5 months ago
Base Salary
$190k - $225k/yr
Responsibilities
- Operate and maintain production blockchain infrastructure, including validators and RPC services.
- Ensure high availability and performance for AI-enabled developer platforms.
- Build and maintain monitoring, alerting, and dashboards for system health.
- Write high-quality automation and infrastructure code to improve reliability.
- Participate in on-call rotations, incident response, and post-incident reviews.
- Collaborate with engineering teams to embed reliability and security best practices.
- Improve Kubernetes reliability across cloud and bare-metal environments.
- Continuously refine deployment, rollback, and recovery strategies.
Requirements
- 3+ years of experience in Platform Engineering, Infrastructure Engineering, or Site Reliability Engineering.
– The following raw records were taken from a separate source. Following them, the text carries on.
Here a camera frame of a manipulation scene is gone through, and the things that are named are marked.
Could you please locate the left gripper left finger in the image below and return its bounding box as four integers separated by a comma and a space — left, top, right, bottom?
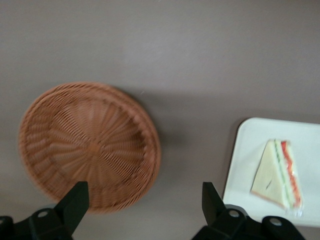
0, 180, 90, 240

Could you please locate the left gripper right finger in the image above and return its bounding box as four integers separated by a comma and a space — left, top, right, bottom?
191, 181, 307, 240

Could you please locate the triangular sandwich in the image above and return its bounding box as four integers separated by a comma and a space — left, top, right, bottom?
249, 138, 304, 217

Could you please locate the round brown wicker basket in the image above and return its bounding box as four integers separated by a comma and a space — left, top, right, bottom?
18, 81, 162, 216

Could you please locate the beige rectangular tray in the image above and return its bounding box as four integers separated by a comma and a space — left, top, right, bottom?
222, 117, 320, 229
- Strong software engineering foundation with production experience in Go and/or Python.
- Deep expertise operating Linux systems in production environments.
- Proven track record running Kubernetes at scale in high-availability environments.
- Experience supporting distributed systems with demanding uptime requirements.
- Comfort working in fast-moving startup environments with evolving requirements.
- Strong security mindset for infrastructure operating on public networks.
- Excellent collaboration and communication skills across technical and non-technical stakeholders.
Benefits
- Build and operate infrastructure for cutting-edge AI and blockchain systems.
- Make architectural decisions that impact reliability at scale.
- Work with modern, best-in-class tooling across the entire infrastructure stack.
- Collaborate with talented engineers solving novel distributed systems challenges.
- Competitive compensation with meaningful benefits.
- Flexible hybrid work environment in San Francisco.
- Backed by top-tier investors who believe in our vision.